Piezoelectric Simulations With Marc

8
Apr

Piezoelectric sensor-actuator technology is often used in high-tech industries like medical, mechanical, automotive engineering and semiconductor markets. Applications of piezo-based ultrasonic sensors range from fuel injectors, flow-rate metering, ultrasonic welding, and high-resolution material testing to medical diagnostics.

A piezoelectric finite element analysis involves computation of coupled stress and electric field in certain crystalline materials. In such materials, mechanical strain generates electric polarization which changes direction with it (direct piezoelectric effect used in sensors) and vice versa (reverse effect used in actuators). This effect is observed in some non-centrosymmetric ionic crystals, whose lattices of positive and negative ions deform differently under the action of external forces, leading to a separation of negative and positive charges.

This electro-mechanical coupling is based on governing differential equations and electro-elastic constitutive material behavior of the piezo-electric continua. In Marc implementation, an electrical charge is brought to a piezoelectric material layer by applying an equivalent force to the corresponding node and the derivatives of the shape functions are taken at the Gauss points. Piezoelectric coupling and capacitance contributions to the element stiffness matrix are computed at each Gauss point.

Marc simultaneously solves for nodal displacements and electric potential, depending on governing equilibrium equations. Such analyses maybe geometrically non-linear, but are materially linear. The material definition for a piezoelectric analysis consists of a mechanical part (same as an elastic stress analysis), an electrostatic part (permittivity, etc.) and coefficients for piezoelectric coupling (either stress based or strain based). Both structural and electrostatic material definition can be isotropic, orthotropic or anisotropic.

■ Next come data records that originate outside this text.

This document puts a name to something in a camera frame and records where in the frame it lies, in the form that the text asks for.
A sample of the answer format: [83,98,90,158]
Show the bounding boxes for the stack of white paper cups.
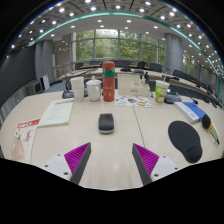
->
[69,76,86,102]

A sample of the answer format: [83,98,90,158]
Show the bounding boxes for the ceiling lights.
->
[9,0,218,58]

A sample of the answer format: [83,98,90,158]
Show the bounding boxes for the white lidded ceramic mug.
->
[85,75,103,102]

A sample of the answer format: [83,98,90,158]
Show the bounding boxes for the grey monitor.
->
[28,81,44,96]

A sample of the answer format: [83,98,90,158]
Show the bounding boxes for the black computer mouse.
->
[98,113,116,135]

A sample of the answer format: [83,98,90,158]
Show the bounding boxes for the dark office chairs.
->
[74,59,218,96]

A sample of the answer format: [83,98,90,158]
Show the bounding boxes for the black mouse pad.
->
[167,120,204,164]

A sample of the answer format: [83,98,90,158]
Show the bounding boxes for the colourful sticker sheet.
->
[114,94,153,109]

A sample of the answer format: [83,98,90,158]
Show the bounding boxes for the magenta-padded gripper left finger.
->
[42,141,93,186]

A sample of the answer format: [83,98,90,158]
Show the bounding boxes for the red thermos bottle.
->
[101,60,116,103]

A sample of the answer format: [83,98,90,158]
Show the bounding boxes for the white standing panel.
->
[40,73,51,91]

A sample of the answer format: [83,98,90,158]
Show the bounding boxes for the blue and white book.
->
[173,101,208,124]

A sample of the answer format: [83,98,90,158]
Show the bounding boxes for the red and white brochure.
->
[10,118,42,164]

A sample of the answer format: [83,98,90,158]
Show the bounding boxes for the handheld microphone with yellow ring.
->
[201,113,221,146]

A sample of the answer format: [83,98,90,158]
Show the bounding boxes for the white storage box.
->
[117,73,151,98]

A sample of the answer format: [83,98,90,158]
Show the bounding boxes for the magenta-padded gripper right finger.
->
[131,143,181,187]

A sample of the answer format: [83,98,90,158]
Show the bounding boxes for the cream paper sheet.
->
[37,98,75,128]

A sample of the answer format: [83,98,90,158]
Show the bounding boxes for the green printed paper cup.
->
[154,79,170,104]

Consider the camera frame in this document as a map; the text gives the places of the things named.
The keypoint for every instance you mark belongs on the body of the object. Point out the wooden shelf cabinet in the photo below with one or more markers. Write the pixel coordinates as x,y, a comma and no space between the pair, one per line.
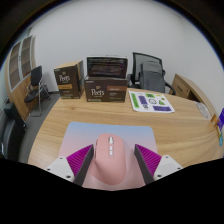
18,73

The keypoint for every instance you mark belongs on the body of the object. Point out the orange cardboard box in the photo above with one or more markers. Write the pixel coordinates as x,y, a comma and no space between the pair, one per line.
214,120

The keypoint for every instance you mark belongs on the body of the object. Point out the purple card package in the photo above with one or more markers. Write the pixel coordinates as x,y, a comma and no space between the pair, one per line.
221,120

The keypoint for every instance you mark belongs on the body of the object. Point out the black visitor chair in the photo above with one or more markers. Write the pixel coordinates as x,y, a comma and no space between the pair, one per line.
36,86

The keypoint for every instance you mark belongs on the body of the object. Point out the grey backpack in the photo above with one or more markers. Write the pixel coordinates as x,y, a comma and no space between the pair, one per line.
152,76

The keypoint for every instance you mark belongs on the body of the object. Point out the white sticker sheet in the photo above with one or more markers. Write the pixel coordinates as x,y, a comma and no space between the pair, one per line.
150,101

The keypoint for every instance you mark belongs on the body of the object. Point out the black mesh office chair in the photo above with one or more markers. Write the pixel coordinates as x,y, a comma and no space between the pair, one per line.
136,66

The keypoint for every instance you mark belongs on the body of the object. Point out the pink computer mouse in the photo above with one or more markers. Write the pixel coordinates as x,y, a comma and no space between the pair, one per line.
108,160

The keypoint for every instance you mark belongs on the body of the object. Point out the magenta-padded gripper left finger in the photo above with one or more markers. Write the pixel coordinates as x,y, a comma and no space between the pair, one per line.
74,161

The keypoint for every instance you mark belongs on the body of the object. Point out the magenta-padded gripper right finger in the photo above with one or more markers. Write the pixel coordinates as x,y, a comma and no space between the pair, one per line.
154,162

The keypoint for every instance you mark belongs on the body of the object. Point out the pink-blue gradient mouse pad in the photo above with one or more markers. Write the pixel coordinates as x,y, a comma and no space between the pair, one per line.
83,133

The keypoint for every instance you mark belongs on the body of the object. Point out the black printed box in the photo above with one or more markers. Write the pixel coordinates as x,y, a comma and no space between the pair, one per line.
107,67

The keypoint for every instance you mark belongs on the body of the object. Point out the green-blue small box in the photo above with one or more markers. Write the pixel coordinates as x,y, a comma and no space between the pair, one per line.
221,139

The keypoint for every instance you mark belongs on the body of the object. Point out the tall brown cardboard box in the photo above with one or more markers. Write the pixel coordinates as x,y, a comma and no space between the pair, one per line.
68,81

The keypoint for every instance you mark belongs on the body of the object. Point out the wide brown cardboard box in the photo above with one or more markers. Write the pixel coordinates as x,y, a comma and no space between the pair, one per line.
105,90

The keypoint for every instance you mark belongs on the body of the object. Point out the wooden side desk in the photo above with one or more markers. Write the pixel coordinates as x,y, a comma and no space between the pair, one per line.
186,90

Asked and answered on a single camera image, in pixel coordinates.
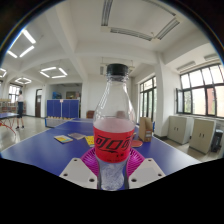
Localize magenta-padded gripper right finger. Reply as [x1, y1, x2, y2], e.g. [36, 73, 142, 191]
[125, 147, 167, 190]

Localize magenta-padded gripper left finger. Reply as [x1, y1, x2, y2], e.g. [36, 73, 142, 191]
[58, 147, 100, 190]

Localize clear red-labelled drink bottle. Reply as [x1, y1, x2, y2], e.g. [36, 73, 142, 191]
[92, 63, 137, 192]

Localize red table tennis paddle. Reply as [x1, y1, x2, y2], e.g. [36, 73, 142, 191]
[130, 139, 144, 149]

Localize yellow and blue booklet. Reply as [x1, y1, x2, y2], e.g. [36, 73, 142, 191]
[53, 134, 74, 145]

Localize grey booklet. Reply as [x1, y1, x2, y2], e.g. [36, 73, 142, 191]
[67, 132, 87, 141]

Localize brown cardboard box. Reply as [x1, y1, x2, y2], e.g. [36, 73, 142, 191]
[138, 116, 154, 143]

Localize low white ball bin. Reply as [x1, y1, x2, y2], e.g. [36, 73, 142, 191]
[44, 116, 75, 129]

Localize beige cabinet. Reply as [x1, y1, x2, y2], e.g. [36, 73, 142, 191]
[167, 114, 194, 145]
[188, 118, 217, 155]

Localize brown chair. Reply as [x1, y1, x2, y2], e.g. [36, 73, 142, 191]
[85, 110, 96, 120]

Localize blue partition boards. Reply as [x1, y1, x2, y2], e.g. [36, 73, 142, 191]
[46, 98, 80, 119]

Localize tall black-framed window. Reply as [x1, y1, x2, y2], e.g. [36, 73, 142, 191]
[139, 76, 158, 122]

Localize black bin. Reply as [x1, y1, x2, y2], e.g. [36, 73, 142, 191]
[210, 129, 224, 154]

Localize dark door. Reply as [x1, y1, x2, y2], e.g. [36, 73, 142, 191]
[34, 88, 43, 118]

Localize person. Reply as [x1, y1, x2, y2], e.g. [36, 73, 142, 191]
[15, 89, 26, 130]

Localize blue red-legged tennis table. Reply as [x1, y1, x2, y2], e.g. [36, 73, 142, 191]
[0, 112, 20, 134]

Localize low bookshelf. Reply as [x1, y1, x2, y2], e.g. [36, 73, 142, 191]
[0, 98, 18, 114]

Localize wide black-framed window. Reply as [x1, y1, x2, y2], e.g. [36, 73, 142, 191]
[175, 63, 224, 119]

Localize ceiling strip lights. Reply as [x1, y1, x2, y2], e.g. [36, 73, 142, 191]
[0, 29, 69, 86]

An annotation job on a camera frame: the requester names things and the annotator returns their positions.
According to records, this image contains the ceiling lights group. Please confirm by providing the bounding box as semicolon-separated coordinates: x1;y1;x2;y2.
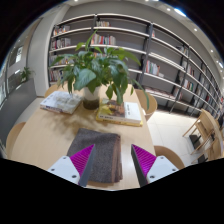
143;0;224;69

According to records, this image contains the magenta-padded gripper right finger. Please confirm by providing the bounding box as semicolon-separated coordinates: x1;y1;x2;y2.
130;143;180;188

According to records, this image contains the grey bookshelf unit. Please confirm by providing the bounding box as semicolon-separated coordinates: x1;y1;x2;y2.
47;13;224;118

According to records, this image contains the yellow-edged book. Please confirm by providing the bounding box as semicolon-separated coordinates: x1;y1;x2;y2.
95;99;144;128

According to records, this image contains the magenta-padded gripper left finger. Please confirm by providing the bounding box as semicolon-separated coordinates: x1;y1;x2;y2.
47;143;96;188

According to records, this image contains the small background potted plant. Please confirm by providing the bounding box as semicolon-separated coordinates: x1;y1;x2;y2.
19;66;34;83

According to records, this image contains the green potted plant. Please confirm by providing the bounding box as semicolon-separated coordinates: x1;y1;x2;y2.
49;30;151;111

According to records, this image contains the zigzag striped towel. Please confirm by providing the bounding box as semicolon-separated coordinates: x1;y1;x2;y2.
66;127;124;184

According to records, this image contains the large white book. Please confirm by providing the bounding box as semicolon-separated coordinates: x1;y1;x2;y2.
39;90;84;115

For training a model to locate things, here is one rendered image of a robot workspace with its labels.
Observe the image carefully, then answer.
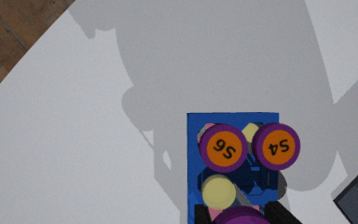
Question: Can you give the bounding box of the blue tube rack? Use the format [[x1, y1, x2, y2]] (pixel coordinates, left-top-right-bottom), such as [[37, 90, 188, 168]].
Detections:
[[186, 112, 279, 224]]

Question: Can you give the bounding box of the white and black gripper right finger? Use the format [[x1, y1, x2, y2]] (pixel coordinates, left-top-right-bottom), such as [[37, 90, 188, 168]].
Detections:
[[264, 201, 302, 224]]

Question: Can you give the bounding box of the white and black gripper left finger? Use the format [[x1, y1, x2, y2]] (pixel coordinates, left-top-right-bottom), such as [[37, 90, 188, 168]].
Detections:
[[194, 204, 213, 224]]

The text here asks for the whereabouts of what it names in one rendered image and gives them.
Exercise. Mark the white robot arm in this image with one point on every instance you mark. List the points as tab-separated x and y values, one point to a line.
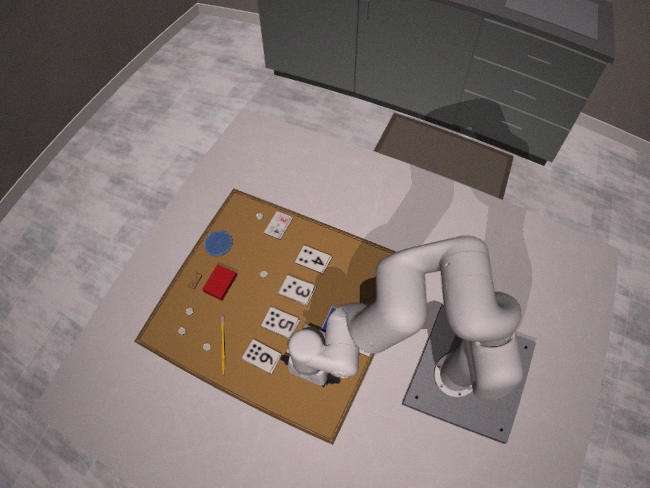
400	311

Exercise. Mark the brown square mat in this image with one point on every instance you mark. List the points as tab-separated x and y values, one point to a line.
348	406
350	277

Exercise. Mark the dark blue card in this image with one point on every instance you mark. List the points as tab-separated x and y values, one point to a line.
323	328

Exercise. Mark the red rectangular box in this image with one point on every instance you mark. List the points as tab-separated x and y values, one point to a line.
219	282

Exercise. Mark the blue round disc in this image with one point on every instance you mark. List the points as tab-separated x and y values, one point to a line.
218	243

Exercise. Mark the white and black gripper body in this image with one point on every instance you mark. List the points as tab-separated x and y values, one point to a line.
319	378

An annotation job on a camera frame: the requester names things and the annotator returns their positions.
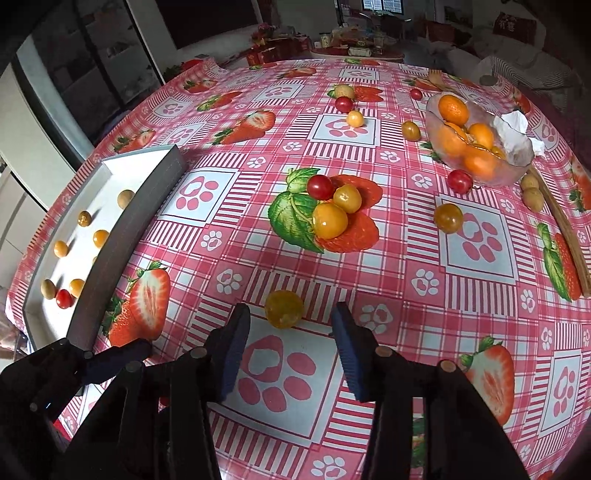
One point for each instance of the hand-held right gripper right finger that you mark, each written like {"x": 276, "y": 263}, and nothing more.
{"x": 349, "y": 355}

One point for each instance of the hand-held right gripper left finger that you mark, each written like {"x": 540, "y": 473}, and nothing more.
{"x": 233, "y": 350}

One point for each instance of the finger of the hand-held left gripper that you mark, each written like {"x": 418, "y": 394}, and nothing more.
{"x": 117, "y": 362}

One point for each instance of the yellow cherry tomato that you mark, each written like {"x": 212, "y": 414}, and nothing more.
{"x": 60, "y": 248}
{"x": 410, "y": 130}
{"x": 100, "y": 237}
{"x": 329, "y": 221}
{"x": 76, "y": 286}
{"x": 354, "y": 118}
{"x": 284, "y": 308}
{"x": 347, "y": 198}

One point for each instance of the red cherry tomato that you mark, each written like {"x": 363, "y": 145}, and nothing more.
{"x": 343, "y": 104}
{"x": 64, "y": 298}
{"x": 320, "y": 186}
{"x": 416, "y": 94}
{"x": 460, "y": 181}

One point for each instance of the brownish cherry tomato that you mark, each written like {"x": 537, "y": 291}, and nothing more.
{"x": 448, "y": 218}
{"x": 84, "y": 218}

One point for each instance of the white foam tray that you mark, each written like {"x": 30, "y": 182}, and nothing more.
{"x": 115, "y": 180}

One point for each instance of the pink checked strawberry tablecloth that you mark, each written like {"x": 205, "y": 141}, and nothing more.
{"x": 397, "y": 258}

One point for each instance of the orange tangerine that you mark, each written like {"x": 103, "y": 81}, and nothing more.
{"x": 450, "y": 144}
{"x": 453, "y": 110}
{"x": 480, "y": 165}
{"x": 481, "y": 135}

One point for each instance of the clear glass bowl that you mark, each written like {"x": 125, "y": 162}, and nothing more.
{"x": 508, "y": 170}

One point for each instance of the long wooden back scratcher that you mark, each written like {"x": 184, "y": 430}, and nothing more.
{"x": 565, "y": 240}

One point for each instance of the crumpled white tissue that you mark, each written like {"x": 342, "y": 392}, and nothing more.
{"x": 512, "y": 134}

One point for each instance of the red plastic stool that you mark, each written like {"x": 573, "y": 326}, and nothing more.
{"x": 191, "y": 64}

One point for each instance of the red gift box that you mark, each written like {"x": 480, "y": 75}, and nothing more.
{"x": 277, "y": 53}

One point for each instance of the white low round table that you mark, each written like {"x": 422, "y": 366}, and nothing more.
{"x": 355, "y": 54}

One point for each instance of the dark glass door cabinet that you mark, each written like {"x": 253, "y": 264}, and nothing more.
{"x": 92, "y": 60}

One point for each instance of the white tv cabinet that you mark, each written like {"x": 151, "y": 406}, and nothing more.
{"x": 217, "y": 46}

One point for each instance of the white electric fan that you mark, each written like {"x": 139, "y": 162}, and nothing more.
{"x": 487, "y": 79}

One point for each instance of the pile of snacks and bottles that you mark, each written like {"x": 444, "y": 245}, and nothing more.
{"x": 355, "y": 37}

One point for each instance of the flower bouquet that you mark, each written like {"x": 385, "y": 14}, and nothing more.
{"x": 272, "y": 34}

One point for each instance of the black television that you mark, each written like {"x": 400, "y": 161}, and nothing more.
{"x": 207, "y": 18}

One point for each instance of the white sofa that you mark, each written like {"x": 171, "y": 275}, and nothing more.
{"x": 508, "y": 50}

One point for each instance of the barred window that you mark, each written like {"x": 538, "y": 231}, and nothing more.
{"x": 383, "y": 5}

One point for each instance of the red printed cushion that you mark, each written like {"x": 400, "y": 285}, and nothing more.
{"x": 515, "y": 24}

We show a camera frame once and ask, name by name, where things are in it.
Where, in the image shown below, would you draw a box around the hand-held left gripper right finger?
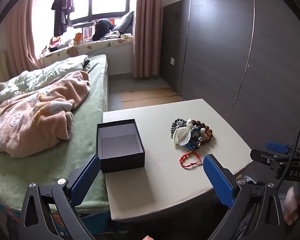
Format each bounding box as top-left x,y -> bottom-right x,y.
202,154 -> 290,240

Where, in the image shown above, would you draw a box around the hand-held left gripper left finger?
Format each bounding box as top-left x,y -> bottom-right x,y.
18,154 -> 101,240

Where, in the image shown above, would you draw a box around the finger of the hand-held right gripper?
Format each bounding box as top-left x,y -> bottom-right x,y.
250,148 -> 282,167
265,142 -> 290,153

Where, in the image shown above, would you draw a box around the red string bracelet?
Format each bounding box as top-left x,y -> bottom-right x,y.
179,150 -> 203,168

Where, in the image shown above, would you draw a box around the black jewelry box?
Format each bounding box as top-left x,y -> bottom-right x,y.
96,119 -> 145,173

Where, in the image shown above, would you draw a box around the blue braided bracelet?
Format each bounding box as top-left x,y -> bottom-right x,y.
184,127 -> 203,151

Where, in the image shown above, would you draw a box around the brown bead bracelet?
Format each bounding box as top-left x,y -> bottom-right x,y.
190,119 -> 214,142

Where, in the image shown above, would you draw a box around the white cloth pouch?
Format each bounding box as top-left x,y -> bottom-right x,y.
172,119 -> 194,146

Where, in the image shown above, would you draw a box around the dark and green bead bracelet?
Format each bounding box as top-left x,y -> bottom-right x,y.
170,118 -> 188,138

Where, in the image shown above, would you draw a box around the person's right hand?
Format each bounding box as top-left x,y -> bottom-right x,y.
283,187 -> 300,227

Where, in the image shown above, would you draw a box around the bed with green sheet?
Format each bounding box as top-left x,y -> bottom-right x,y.
0,54 -> 111,214

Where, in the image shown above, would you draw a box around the pink fleece blanket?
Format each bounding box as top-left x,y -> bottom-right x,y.
0,70 -> 91,158

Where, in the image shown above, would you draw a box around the flat cardboard sheet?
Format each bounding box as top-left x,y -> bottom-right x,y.
120,87 -> 183,110

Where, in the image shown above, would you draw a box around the pale floral quilt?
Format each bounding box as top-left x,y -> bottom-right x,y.
0,54 -> 90,104

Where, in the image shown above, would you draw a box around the dark brown wardrobe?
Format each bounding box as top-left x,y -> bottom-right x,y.
160,0 -> 300,150

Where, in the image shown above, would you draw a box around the printed window seat cushion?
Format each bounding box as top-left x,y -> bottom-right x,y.
39,36 -> 135,66

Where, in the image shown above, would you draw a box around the black bag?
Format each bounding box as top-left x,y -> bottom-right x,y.
92,19 -> 116,41

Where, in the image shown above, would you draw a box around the small white folding table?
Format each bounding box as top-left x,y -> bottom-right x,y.
73,22 -> 96,40

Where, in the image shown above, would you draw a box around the pink curtain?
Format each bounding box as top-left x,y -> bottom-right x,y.
132,0 -> 163,78
4,0 -> 44,74

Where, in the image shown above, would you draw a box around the grey pillow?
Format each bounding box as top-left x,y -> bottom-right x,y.
112,11 -> 135,34

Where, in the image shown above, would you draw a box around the hanging dark clothes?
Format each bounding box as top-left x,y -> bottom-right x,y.
51,0 -> 75,37

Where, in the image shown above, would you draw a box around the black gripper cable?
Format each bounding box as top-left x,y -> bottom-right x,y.
276,114 -> 300,188

Currently, Marc supports linear elements in 2D (4-node plane stress, 4-node plane strain, 4-node axisymmetric quadrilateral) and in 3D (8-node brick and 4-node tetrahedron). The first two or three degrees of freedom (in 2D or 3D respectively) for these elements are available for displacement components (u, v, w) and the last (3rd or 4th) degree of freedom is available for electric potential (voltage ϕ). For complex geometries, tetrahedral and hexahedral elements are most robust and commonly used. These elements can be used in static, transient dynamic, harmonic and buckling analyses.

Existing Marc piezoelectric elements have equivalent heat transfer elements that can be used in coupled thermal-piezoelectric analysis. Such analyses are weakly coupled and solved in a staggered way. During contact analysis, one node of a piezoelectric element touches a segment of another element, and a multi-point constraint relation is set up for nodal displacements and electric potential.

Both mechanical loads and electrostatic loads can be applied as boundary conditions. These loads can have time variation if a transient analysis is performed, or harmonic excitation can also be applied. Marc solves for stresses, strains, electric displacement and electric field intensity at integration points.